Multimodal Graph Negative Learning

Multimodal attributed graphs (MAGs) integrate graph topology with heterogeneous modality attributes, such as text and images, thereby enabling richer modeling of complex relational systems. However, such expressiveness also makes learning on MAGs depend on multiple semantic sources, including structural topology, textual and visual attributes, each of which can be regarded as a branch for node representation. Node-level branch semantic imbalance arises when these branches differ across nodes in semantic informativeness and reliability: a branch that provides discriminative semantics for one node may mislead another due to bias in modality quality or structural context. Existing methods often mitigate such heterogeneity through cross-branch agreement or alignment, implicitly treating the dominant prediction as reliable supervision. When the dominant branch is biased, forced imitation may propagate its bias to other branches and suppress original semantics that are useful for classification. We propose GraphMNL, a graph-aware multimodal negative learning framework that addresses this issue by using Negative Learning as cross-branch guidance. Instead of forcing inferior branches to imitate a teacher prediction, the model teaches them which classes a node is unlikely to belong to. GraphMNL builds a branch library, identifies dominant and inferior branches via graph-aware reliability arbitration, gates unstable transfer, and applies target-preserving negative learning over non-target classes. This design decouples target supervision from branch guidance so that supervised losses learn the correct class, while Negative Learning suppresses unlikely alternatives when branch agreement is unreliable. Through the comprehensive experimental evaluation, GraphMNL achieves the best performance on Grocery datasets with 72.47% accuracy and 76.60 F1 score on Reddit M datasets.

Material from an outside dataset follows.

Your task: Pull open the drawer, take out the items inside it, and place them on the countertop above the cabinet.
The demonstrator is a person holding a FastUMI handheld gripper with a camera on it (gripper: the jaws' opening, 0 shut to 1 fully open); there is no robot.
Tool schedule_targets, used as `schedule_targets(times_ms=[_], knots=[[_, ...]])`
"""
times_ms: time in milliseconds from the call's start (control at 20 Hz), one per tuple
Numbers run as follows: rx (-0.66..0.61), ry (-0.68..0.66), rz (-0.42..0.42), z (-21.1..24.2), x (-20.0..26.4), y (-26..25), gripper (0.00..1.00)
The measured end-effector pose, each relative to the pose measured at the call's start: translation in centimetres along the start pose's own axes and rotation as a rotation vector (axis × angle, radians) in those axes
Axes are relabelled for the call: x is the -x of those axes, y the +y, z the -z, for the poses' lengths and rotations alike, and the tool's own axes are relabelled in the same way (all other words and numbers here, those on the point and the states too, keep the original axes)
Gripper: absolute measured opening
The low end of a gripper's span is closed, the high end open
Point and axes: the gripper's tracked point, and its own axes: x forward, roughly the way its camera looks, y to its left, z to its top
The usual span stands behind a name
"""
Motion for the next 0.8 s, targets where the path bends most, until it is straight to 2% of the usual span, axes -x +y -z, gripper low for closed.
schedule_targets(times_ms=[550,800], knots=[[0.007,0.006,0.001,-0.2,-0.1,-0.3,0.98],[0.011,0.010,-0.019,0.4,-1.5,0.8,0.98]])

翻译：多模态属性图（MAGs）通过融合图拓扑结构与异构模态属性（如文本和图像），从而实现对复杂关系系统的更丰富建模。然而，这种表达能力也使得基于MAGs的学习依赖于多个语义来源，包括结构拓扑、文本属性和视觉属性，每个来源均可视为节点表示的一个分支。当这些分支在语义信息性和可靠性上存在节点级差异时，会产生节点级分支语义不平衡：一个为某节点提供判别性语义的分支，可能因模态质量或结构上下文的偏差而误导另一节点。现有方法通常通过跨分支一致性或对齐来缓解这种异质性，隐式地将主导预测视为可靠监督。当主导分支存在偏差时，强制模仿可能将其偏差传播至其他分支，并抑制对分类有用的原始语义。本文提出GraphMNL，一种图感知多模态负学习框架，通过使用负学习作为跨分支指导来解决该问题。该方法并非强制弱势分支模仿教师预测，而是教导模型节点不可能属于哪些类别。GraphMNL构建分支库，通过图感知可靠性仲裁识别主导分支与弱势分支，门控不稳定传递，并对非目标类别应用目标保持负学习。该设计将目标监督与分支指导解耦，使监督损失学习正确类别，而在分支一致性不可靠时，负学习抑制不可能候选类别。通过广泛的实验评估，GraphMNL在Grocery数据集上达到72.47%的准确率，在Reddit M数据集上达到76.60的F1分数，取得了最优性能。